All code to reproduce the experiments in our publication is provided.
An environment with all dependencies can be installed in the following way (run commands from within the root directory of the repository):
conda env create -f environment.yaml
Since we use weights and biases to track experiments, you first need to login to your account:
wandb login
Furthermore, we calculate forward KLD metrics for alanine dipeptide to compare with a ground truth MD dataset.
We use the dataset provided by Midgley et al. available
at Zenodo.
Download the file test.pt
, place it in ./main/systems/aldp/datasets/
, and run the following
command within the directory ./main/systems/aldp/datasets/
(requires at least ~32 GB RAM):
python convert_aldp_dataset.py
.main/configs/
contains the three kinds of configurations for the experiments in the paper.

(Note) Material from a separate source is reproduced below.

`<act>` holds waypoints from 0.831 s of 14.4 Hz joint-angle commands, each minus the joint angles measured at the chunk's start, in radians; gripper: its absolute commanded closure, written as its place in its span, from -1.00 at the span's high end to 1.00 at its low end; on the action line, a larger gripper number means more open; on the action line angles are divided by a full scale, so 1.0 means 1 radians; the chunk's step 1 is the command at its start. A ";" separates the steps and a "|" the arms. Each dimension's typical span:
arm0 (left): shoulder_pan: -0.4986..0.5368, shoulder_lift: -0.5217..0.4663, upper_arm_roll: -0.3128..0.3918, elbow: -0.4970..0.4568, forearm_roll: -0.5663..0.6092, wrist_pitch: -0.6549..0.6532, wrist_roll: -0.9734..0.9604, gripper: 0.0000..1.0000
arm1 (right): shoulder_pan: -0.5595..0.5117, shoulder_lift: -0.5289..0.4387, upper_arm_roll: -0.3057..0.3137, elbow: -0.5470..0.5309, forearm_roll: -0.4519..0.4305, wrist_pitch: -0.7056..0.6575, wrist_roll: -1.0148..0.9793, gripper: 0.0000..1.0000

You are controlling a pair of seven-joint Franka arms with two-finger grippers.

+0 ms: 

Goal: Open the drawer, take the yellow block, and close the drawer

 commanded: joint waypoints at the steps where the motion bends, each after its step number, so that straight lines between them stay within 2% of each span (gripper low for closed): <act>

The configuration options are explained directly in the config files, details can be found in our publication.
The experiments can be started in the following way (run commands from within ./main/
):
conda activate coarse_graining
python train.py --config ./configs/selected_config.yaml
The PMF after each iteration (or every 10 epochs for the grid conditioning experiments) along with the KLD and other metrics are all logged to wandb.